2013.06.26 Slim Whitman, who saved the Earth, has died


Readers may remember last month when I mentioned singer Slim Whitman, whose music saved Earth from alien invaders in the 1996 movie “Mars Attacks!” At the time I wrote the column, I wasn’t even sure if Whitman was still alive.

 Now I have my answer, as he passed away last Wednesday at age 90. I’m sure it was mere coincidence that he died shortly after I wrote about him. If I had the power to cause such things, I would have been sure to mention Sarah Jessica Parker, who was also in the film.

Even though his music career lasted over 60 years, it was the “Mars Attacks!” audio-only appearance that led off his obituary in the New York Times. But Slim had many other claims to fame

He started performing part-time in the late 1940s and he had his initial two hits in 1952. The first, “Love Song of the Waterfall,” was used in the soundtrack of the hit movie “Close Encounters of the Third Kind” 25 years later. The second was “Indian Love Call,” the song that appeared in “Mars Attacks!” more than four decades later. Its popularity when first released enabled Slim to quit his day job as a mailman and pursue a music career exclusively.

In 1954, Whitman played a date in Memphis. His opening act was a young man making his professional debut, someone so little known that he was mistakenly billed as “Ellis” Presley. Whitman received $500 for his appearance, while Elvis got a measly fifty bucks. Later, Slim let Elvis borrow one of his white rhinestone jackets. Elvis eventually adopted a similar look for himself.

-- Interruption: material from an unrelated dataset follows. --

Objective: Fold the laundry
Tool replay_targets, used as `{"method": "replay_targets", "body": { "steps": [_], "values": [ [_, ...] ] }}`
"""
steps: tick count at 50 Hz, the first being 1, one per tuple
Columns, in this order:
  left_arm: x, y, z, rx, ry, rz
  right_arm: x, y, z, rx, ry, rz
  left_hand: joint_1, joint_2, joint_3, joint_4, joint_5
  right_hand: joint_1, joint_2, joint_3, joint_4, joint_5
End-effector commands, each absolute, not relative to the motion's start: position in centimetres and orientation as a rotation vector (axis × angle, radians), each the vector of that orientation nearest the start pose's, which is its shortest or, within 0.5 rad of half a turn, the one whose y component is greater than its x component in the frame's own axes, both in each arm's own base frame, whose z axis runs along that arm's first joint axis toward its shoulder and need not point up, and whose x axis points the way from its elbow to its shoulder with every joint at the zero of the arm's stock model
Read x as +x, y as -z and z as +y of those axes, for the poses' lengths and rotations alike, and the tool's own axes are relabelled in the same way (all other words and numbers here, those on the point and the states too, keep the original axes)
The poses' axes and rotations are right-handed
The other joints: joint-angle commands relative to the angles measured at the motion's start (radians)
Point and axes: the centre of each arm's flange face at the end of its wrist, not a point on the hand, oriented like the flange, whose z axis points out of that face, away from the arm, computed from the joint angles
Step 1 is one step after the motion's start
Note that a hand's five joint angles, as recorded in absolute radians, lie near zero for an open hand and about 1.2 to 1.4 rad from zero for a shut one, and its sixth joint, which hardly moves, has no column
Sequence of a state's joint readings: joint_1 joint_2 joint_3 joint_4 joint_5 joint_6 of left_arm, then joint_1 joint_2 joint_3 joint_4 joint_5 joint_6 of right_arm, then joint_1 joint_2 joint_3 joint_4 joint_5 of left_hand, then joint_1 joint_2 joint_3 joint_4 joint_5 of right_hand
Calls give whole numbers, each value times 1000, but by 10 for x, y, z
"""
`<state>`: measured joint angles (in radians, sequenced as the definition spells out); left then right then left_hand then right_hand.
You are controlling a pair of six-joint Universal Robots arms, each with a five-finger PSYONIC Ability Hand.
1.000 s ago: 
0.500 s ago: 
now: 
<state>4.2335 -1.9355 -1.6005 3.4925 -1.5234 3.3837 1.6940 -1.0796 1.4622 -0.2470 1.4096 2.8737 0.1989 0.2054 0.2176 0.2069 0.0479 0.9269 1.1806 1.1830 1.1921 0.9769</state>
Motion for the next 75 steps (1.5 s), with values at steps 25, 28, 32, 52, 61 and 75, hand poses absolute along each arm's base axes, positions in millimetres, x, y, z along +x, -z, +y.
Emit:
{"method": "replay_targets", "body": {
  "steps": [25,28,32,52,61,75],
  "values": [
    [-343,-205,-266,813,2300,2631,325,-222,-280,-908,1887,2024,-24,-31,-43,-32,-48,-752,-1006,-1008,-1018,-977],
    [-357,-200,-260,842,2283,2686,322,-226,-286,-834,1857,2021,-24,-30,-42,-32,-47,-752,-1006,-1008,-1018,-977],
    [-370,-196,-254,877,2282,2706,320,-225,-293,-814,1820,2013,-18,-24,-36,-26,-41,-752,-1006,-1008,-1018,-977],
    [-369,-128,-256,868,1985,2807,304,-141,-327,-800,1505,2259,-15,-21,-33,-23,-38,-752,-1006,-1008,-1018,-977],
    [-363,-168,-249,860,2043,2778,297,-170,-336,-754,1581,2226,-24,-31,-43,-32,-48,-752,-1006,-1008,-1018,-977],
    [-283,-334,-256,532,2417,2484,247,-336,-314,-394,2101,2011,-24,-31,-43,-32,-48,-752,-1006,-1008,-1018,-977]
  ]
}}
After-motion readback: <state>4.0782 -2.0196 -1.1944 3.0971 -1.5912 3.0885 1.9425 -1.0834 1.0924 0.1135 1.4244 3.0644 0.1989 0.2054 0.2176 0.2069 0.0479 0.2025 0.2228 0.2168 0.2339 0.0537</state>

Whitman had a huge number one hit in England in 1955. “Rose Marie” stayed at the top of the United Kingdom charts for 11 straight weeks, a feat that England’s top rock acts couldn’t match. The record lasted for 36 years until Bryan Adams finally broke it when his hit, ”(Everything I Do) I Do It for You” topped the charts for 15 weeks in 1991.

Not only was Whitman more popular in Great Britain than in the United States, surprisingly he made an impression on some up-and-coming British musicians. According to Wikipedia, the late George Harrison claimed Whitman as an early influence, saying “The first person I ever saw playing a guitar was Slim Whitman.”

Slim probably had an even greater effect on Paul McCartney. Although right-handed himself, Whitman played the guitar left-handed because of an accident that cost him most of one of his fingers. The left-handed McCartney saw a poster of Whitman playing his guitar and realized he could play left-handed with the guitar strung the opposite way from how a right-handed player would do it. All things considered, you could say that worked out pretty well for McCartney.

With his career in the United States faltering in the late 1970s, Whitman released a greatest hits album, sold by mail or phone order and promoted heavily by television advertising. Some made fun of his falsetto and ability to yodel, but the album reportedly went on to sell four million copies.

With his new fame in his own country, Whitman went on to release several more successful “as seen on TV” albums and began recording new songs, some of which became minor hits in the United States, and, as usual, big hits in Great Britain. He even was invited to appear on “The Tonight Show starring Johnny Carson” for the first time, his biggest television appearance in the United States since appearing on, of all things, Wolfman Jack’s “The Midnight Special”  in the early 1970s. I’ll bet that had to be interesting. I can almost hear Wolfman saying the words, “Slim Whitman,” then following up with his trademark howl. 

Whitman continued to perform into his 80s and released his last new studio album in 2010 at age 87. Wikipedia credits him with record sales in excess of 120 million.

After all those accomplishments, some people might have a rather high opinion of themselves. But as Slim told an Associated Press reporter, he wanted to be thought of as a good father and nice guy.

“I’d like people to remember me,” he added, “as having a good voice and a clean suit.”

What incredible modesty, coming from the man who saved the Earth from a Martian invasion.